* [What is required]:
Word for word, set down every line of the entries below from the line with "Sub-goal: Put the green" to the line with "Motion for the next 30", including both, and no other line.

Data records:
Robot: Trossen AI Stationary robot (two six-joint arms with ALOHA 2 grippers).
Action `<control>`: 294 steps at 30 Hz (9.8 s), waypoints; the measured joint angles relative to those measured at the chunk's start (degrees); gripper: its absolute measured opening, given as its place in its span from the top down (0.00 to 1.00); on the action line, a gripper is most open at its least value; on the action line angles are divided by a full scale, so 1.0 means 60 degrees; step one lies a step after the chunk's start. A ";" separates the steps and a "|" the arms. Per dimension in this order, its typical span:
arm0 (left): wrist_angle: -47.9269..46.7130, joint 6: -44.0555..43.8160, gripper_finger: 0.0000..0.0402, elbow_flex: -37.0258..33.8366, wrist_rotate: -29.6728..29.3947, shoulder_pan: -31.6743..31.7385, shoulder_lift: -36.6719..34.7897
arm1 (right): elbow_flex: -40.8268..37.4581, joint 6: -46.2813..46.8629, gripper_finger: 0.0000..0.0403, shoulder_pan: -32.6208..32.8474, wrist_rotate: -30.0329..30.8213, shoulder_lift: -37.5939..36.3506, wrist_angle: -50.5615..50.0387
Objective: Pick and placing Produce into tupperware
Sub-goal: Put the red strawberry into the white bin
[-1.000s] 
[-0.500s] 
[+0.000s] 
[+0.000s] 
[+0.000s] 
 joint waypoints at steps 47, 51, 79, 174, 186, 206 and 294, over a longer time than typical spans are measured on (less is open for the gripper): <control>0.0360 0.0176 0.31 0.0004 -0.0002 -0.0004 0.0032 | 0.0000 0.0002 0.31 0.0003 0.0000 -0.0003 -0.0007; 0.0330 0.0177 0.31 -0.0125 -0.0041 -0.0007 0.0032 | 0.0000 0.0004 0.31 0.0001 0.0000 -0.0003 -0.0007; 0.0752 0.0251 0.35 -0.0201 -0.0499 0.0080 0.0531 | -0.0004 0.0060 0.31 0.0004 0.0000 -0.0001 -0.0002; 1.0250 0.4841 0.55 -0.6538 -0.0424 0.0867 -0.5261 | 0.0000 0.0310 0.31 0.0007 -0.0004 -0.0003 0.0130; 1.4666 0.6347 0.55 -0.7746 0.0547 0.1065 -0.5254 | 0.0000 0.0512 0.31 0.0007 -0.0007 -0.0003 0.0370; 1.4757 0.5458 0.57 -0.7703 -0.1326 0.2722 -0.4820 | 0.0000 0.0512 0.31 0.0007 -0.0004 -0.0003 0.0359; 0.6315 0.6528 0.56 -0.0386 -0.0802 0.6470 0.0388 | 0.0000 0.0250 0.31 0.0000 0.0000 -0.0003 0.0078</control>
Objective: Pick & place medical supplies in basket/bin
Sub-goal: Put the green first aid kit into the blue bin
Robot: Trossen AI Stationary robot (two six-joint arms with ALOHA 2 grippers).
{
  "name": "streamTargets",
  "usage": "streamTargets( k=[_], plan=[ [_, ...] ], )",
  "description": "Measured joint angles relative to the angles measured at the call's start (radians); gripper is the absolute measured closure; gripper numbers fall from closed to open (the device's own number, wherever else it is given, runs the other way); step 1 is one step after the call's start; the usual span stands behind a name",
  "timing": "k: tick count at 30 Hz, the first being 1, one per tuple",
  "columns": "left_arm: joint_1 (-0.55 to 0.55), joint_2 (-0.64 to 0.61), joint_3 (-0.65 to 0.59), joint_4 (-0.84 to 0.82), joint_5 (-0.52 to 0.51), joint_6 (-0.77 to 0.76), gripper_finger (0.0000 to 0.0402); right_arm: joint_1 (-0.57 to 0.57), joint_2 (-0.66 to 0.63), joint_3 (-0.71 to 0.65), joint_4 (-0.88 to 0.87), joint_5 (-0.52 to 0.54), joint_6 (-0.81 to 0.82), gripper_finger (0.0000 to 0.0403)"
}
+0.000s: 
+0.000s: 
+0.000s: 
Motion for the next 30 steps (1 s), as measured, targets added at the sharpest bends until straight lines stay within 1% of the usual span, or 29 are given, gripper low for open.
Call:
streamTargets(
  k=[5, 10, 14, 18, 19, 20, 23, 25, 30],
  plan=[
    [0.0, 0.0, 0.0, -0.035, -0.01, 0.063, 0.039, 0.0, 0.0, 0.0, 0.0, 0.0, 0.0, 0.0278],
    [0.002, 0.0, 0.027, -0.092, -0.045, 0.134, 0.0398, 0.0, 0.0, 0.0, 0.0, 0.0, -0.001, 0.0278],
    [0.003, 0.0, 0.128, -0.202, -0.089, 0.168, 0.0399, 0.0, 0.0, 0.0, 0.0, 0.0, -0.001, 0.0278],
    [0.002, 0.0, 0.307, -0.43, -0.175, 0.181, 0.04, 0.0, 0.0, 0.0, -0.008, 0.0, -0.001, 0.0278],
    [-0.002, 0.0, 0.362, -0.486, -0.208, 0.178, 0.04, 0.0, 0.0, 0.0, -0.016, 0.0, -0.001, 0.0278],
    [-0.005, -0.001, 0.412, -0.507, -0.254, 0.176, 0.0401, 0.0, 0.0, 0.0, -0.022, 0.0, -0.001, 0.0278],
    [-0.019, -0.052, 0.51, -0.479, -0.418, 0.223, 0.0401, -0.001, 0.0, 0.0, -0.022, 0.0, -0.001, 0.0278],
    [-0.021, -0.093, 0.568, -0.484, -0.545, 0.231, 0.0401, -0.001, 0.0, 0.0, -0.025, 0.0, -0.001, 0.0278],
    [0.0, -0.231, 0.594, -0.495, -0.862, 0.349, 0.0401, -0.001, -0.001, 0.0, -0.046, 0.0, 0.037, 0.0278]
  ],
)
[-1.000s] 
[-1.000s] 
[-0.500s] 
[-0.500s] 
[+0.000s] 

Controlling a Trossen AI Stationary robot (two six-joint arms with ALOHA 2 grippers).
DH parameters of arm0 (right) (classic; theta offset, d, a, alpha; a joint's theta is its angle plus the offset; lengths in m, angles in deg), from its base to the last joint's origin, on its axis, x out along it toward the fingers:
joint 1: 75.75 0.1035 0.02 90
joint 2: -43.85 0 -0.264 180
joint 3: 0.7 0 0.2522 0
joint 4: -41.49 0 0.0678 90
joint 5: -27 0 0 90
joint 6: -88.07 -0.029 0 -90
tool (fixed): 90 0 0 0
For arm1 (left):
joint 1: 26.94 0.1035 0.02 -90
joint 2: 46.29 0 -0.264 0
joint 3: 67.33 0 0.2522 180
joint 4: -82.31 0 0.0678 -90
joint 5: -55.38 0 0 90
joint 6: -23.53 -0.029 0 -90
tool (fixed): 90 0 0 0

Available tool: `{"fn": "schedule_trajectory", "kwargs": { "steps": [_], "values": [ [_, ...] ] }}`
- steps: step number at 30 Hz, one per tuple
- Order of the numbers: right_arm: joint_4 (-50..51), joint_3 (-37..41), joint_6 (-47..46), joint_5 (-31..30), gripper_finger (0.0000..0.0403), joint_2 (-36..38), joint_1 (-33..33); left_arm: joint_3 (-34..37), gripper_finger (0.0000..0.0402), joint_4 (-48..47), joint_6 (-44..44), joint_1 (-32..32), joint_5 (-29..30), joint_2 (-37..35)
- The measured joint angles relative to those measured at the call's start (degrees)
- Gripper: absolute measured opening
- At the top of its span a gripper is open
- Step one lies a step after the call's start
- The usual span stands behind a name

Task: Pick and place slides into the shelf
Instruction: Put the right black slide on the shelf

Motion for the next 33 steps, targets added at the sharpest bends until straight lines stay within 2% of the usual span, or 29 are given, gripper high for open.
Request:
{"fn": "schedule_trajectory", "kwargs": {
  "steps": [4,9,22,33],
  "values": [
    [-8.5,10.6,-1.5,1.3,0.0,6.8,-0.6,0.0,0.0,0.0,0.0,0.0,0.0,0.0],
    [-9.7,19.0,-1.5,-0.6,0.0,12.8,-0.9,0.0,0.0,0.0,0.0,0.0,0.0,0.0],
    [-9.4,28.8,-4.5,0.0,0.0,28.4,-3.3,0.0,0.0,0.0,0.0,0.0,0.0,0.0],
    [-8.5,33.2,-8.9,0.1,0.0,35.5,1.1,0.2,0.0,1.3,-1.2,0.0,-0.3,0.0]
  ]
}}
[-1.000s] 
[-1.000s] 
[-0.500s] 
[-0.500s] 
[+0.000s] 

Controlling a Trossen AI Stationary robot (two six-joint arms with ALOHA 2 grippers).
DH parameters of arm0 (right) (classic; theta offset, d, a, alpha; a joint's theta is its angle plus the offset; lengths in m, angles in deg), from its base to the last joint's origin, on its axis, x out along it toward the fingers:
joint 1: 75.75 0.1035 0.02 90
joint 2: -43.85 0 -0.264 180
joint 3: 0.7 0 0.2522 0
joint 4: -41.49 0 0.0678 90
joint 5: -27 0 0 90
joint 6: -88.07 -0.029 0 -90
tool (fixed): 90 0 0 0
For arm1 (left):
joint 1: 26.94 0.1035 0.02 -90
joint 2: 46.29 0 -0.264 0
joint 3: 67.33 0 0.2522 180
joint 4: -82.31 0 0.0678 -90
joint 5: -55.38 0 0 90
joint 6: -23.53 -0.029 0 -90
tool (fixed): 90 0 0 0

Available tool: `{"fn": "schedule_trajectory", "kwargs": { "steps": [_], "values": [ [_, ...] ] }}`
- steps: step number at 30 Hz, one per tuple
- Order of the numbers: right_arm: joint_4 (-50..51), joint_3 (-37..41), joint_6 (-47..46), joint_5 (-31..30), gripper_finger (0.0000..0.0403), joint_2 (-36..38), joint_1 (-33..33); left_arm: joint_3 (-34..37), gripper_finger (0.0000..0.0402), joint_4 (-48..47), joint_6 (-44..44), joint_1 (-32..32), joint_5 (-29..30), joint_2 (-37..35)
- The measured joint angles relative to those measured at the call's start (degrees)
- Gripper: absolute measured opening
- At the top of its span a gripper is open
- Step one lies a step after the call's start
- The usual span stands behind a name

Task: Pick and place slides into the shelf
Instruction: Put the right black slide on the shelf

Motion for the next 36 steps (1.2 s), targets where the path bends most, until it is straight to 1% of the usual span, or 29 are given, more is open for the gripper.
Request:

* [Completed exercise]:
Sub-goal: Put the green first aid kit into the blue bin
Robot: Trossen AI Stationary robot (two six-joint arms with ALOHA 2 grippers).
{
  "name": "streamTargets",
  "usage": "streamTargets( k=[_], plan=[ [_, ...] ], )",
  "description": "Measured joint angles relative to the angles measured at the call's start (radians); gripper is the absolute measured closure; gripper numbers fall from closed to open (the device's own number, wherever else it is given, runs the other way); step 1 is one step after the call's start; the usual span stands behind a name",
  "timing": "k: tick count at 30 Hz, the first being 1, one per tuple",
  "columns": "left_arm: joint_1 (-0.55 to 0.55), joint_2 (-0.64 to 0.61), joint_3 (-0.65 to 0.59), joint_4 (-0.84 to 0.82), joint_5 (-0.52 to 0.51), joint_6 (-0.77 to 0.76), gripper_finger (0.0000 to 0.0402); right_arm: joint_1 (-0.57 to 0.57), joint_2 (-0.66 to 0.63), joint_3 (-0.71 to 0.65), joint_4 (-0.88 to 0.87), joint_5 (-0.52 to 0.54), joint_6 (-0.81 to 0.82), gripper_finger (0.0000 to 0.0403)"
}
+0.000s: 
+0.000s: 
+0.000s: 
Motion for the next 30 steps (1 s), as measured, targets added at the sharpest bends until straight lines stay within 1% of the usual span, or 29 are given, gripper low for open.

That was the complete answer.